* **TASK TO CARRY OUT**
In the response, each entry below should appear again exactly as given.

** Opening MATERIAL FOR THIS TASK block **

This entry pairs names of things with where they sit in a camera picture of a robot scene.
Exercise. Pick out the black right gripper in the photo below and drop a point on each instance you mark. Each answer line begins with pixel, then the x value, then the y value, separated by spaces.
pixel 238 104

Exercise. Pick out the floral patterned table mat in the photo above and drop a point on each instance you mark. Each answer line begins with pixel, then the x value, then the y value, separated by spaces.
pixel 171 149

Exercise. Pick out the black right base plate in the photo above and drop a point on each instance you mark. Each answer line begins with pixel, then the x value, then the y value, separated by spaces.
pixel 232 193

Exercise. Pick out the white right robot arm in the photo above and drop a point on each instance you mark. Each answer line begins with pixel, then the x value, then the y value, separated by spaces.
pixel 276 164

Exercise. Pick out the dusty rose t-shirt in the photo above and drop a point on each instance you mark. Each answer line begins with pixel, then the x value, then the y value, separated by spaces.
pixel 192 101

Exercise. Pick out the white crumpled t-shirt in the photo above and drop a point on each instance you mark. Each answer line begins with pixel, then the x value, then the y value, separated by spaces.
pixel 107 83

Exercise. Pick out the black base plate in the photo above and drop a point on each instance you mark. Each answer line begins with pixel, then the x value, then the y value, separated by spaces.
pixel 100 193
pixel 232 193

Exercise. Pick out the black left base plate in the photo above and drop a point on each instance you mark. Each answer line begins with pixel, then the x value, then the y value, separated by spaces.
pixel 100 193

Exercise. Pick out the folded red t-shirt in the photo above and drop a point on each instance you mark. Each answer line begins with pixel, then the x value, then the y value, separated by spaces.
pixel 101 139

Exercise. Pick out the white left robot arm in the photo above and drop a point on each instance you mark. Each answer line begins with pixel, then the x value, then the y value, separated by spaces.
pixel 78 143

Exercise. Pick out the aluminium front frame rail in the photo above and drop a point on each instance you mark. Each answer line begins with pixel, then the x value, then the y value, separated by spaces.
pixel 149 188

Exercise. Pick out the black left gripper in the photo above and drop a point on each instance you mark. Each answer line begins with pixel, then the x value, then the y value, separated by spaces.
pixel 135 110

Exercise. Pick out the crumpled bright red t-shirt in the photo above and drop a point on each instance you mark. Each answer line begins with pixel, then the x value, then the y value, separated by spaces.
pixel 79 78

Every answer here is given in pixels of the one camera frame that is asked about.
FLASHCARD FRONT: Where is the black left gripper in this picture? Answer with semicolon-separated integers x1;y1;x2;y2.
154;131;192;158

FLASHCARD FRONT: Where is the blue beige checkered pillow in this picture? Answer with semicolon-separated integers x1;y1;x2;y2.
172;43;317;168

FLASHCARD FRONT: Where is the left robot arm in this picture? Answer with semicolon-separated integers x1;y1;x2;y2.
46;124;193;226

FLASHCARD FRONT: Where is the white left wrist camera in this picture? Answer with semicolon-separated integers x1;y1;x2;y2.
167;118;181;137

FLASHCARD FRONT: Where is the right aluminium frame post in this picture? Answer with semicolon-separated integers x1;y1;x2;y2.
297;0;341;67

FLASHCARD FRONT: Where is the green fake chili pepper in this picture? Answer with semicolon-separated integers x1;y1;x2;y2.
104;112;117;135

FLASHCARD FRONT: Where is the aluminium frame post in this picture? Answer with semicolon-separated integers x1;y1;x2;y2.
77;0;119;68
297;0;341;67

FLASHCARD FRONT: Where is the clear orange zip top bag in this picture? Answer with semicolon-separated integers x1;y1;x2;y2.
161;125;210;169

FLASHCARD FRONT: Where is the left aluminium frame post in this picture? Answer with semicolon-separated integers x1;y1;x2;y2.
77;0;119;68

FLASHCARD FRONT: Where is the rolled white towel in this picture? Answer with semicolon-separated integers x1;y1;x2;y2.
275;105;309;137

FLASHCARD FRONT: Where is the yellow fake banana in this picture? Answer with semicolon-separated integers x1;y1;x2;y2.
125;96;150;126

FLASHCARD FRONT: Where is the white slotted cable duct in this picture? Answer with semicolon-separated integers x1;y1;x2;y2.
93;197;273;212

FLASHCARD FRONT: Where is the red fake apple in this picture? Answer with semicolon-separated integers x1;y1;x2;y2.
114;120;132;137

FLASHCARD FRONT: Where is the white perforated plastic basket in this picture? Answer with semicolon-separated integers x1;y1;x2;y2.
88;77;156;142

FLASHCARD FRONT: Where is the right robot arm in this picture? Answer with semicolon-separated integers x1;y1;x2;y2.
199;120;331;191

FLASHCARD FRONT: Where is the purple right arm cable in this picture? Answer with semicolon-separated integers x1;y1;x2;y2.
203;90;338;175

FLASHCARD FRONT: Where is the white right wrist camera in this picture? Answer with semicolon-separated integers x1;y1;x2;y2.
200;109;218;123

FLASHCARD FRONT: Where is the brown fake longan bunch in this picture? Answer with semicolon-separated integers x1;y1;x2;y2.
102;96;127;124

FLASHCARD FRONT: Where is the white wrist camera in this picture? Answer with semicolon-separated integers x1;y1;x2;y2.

** Closing MATERIAL FOR THIS TASK block **

* **TASK OUTPUT**
This entry pairs names of things with where they sit in a camera picture of a robot scene.
Exercise. Pick out the black right gripper in the photo below and drop a point on each instance you mark. Each answer line begins with pixel, then the x value, then the y value, separated by spaces.
pixel 238 104

Exercise. Pick out the floral patterned table mat in the photo above and drop a point on each instance you mark. Each answer line begins with pixel, then the x value, then the y value, separated by spaces.
pixel 171 149

Exercise. Pick out the black right base plate in the photo above and drop a point on each instance you mark. Each answer line begins with pixel, then the x value, then the y value, separated by spaces.
pixel 232 193

Exercise. Pick out the white right robot arm in the photo above and drop a point on each instance you mark. Each answer line begins with pixel, then the x value, then the y value, separated by spaces.
pixel 276 164

Exercise. Pick out the dusty rose t-shirt in the photo above and drop a point on each instance you mark. Each answer line begins with pixel, then the x value, then the y value, separated by spaces.
pixel 192 101

Exercise. Pick out the white crumpled t-shirt in the photo above and drop a point on each instance you mark. Each answer line begins with pixel, then the x value, then the y value, separated by spaces.
pixel 107 83

Exercise. Pick out the black base plate in the photo above and drop a point on each instance you mark. Each answer line begins with pixel, then the x value, then the y value, separated by spaces.
pixel 100 193
pixel 232 193

Exercise. Pick out the black left base plate in the photo above and drop a point on each instance you mark. Each answer line begins with pixel, then the x value, then the y value, separated by spaces.
pixel 100 193

Exercise. Pick out the folded red t-shirt in the photo above and drop a point on each instance you mark. Each answer line begins with pixel, then the x value, then the y value, separated by spaces.
pixel 101 139

Exercise. Pick out the white left robot arm in the photo above and drop a point on each instance you mark. Each answer line begins with pixel, then the x value, then the y value, separated by spaces.
pixel 78 143

Exercise. Pick out the aluminium front frame rail in the photo above and drop a point on each instance you mark. Each answer line begins with pixel, then the x value, then the y value, separated by spaces.
pixel 149 188

Exercise. Pick out the black left gripper in the photo above and drop a point on each instance you mark. Each answer line begins with pixel, then the x value, then the y value, separated by spaces.
pixel 135 110

Exercise. Pick out the crumpled bright red t-shirt in the photo above and drop a point on each instance you mark. Each answer line begins with pixel, then the x value, then the y value, separated by spaces.
pixel 79 78

Every answer here is given in pixels of the one camera frame that is asked about.
FLASHCARD FRONT: Where is the black left gripper in this picture? Answer with semicolon-separated integers x1;y1;x2;y2.
154;131;192;158

FLASHCARD FRONT: Where is the blue beige checkered pillow in this picture? Answer with semicolon-separated integers x1;y1;x2;y2.
172;43;317;168

FLASHCARD FRONT: Where is the left robot arm in this picture? Answer with semicolon-separated integers x1;y1;x2;y2.
46;124;193;226

FLASHCARD FRONT: Where is the white left wrist camera in this picture? Answer with semicolon-separated integers x1;y1;x2;y2.
167;118;181;137

FLASHCARD FRONT: Where is the right aluminium frame post in this picture? Answer with semicolon-separated integers x1;y1;x2;y2.
297;0;341;67

FLASHCARD FRONT: Where is the green fake chili pepper in this picture? Answer with semicolon-separated integers x1;y1;x2;y2.
104;112;117;135

FLASHCARD FRONT: Where is the aluminium frame post in this picture? Answer with semicolon-separated integers x1;y1;x2;y2.
77;0;119;68
297;0;341;67

FLASHCARD FRONT: Where is the clear orange zip top bag in this picture? Answer with semicolon-separated integers x1;y1;x2;y2.
161;125;210;169

FLASHCARD FRONT: Where is the left aluminium frame post in this picture? Answer with semicolon-separated integers x1;y1;x2;y2.
77;0;119;68

FLASHCARD FRONT: Where is the rolled white towel in this picture? Answer with semicolon-separated integers x1;y1;x2;y2.
275;105;309;137

FLASHCARD FRONT: Where is the yellow fake banana in this picture? Answer with semicolon-separated integers x1;y1;x2;y2.
125;96;150;126

FLASHCARD FRONT: Where is the white slotted cable duct in this picture? Answer with semicolon-separated integers x1;y1;x2;y2.
93;197;273;212

FLASHCARD FRONT: Where is the red fake apple in this picture? Answer with semicolon-separated integers x1;y1;x2;y2.
114;120;132;137

FLASHCARD FRONT: Where is the white perforated plastic basket in this picture? Answer with semicolon-separated integers x1;y1;x2;y2.
88;77;156;142

FLASHCARD FRONT: Where is the right robot arm in this picture? Answer with semicolon-separated integers x1;y1;x2;y2.
199;120;331;191

FLASHCARD FRONT: Where is the purple right arm cable in this picture? Answer with semicolon-separated integers x1;y1;x2;y2.
203;90;338;175

FLASHCARD FRONT: Where is the white right wrist camera in this picture? Answer with semicolon-separated integers x1;y1;x2;y2.
200;109;218;123

FLASHCARD FRONT: Where is the brown fake longan bunch in this picture? Answer with semicolon-separated integers x1;y1;x2;y2.
102;96;127;124

FLASHCARD FRONT: Where is the white wrist camera in this picture? Answer with semicolon-separated integers x1;y1;x2;y2.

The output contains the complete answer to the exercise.